Он ерзал и ворочался на кровати и порвал ветхую простыню. Семь шкур сдерут, пожалуй, за эту простыню. Сейчас не время было, но очень хотелось вынуть из бумажника фото голой Шелли для поддержания сил. Лос-Анджелес требовал совсем других сил, а не твердого члена, наставленного на рычащего леопарда - лампу в изголовье. Да и какие силы призвать на помощь одинокому страннику перед лицом этого громадного измученного города, с его тысячеслойными покровами искушенности и богатства, с его продажностью и ненавистью и миллионом красивых женщин, чей язык ему непонятен? Но что он понимал, хотя никогда не собирался с мыслями на этот счет, вопреки наставлениям Шелли, - он понимал, что плохо приспособлен к жизни вне своего медвежьего угла. Он давно сообразил, что леса готовят тебя только к другим лесам. Охота и рыболовство для прокорма учат только есть рыбу, оленину, куропаток и вальдшнепов. А конец этого дела - сытый желудок и воспоминания о чудесном дне.
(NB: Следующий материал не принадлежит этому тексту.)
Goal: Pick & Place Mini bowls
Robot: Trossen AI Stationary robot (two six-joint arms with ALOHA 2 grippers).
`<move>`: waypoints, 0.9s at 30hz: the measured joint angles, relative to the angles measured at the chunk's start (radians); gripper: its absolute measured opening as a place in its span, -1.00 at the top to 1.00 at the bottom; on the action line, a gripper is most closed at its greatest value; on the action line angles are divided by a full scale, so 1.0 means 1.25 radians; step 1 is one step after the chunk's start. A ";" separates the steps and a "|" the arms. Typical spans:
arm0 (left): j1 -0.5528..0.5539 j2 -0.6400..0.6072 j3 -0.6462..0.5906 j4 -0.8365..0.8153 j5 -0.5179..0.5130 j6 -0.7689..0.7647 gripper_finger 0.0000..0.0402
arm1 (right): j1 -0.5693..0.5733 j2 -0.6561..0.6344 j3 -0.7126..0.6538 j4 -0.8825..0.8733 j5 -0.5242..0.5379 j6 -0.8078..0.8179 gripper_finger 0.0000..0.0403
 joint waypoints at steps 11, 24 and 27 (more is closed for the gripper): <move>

В каком-то смысле не ты входишь в лес, а лес - в тебя, и присутствие его не делает тебя более толковым в других делах. До последних лет к нему наведывались биологи, чтобы узнать, где находятся волчьи логова и медвежьи берлоги, в обмен на полдюжины или, в случае волков, целый ящик пива. Он отказался от этих отношений, когда Фрэнк предупредил, что биологи хотят надеть на зверей телеметрические ошейники, чтобы без труда следить за ними - вроде звериной полиции. Другими словами, хотя Фрэнк их не произнес, Б. П. по неведению предавал животных. Конечно, от шести банок или ящика отказаться было трудно, но раскаяние в нем было так сильно, что в дальнейшем всех биологов он встречал словами: "Пошли отсюда на х…" - и захлопывал у них перед носом дверь. И в смысле человеческой слабости он завершил курс наук, продав свое знание об индейском кладбище за секс. Пора было наконец вести себя благородно, но особого навыка в этом не имелось, и не факт, что благородство поможет вернуть медвежью шкуру.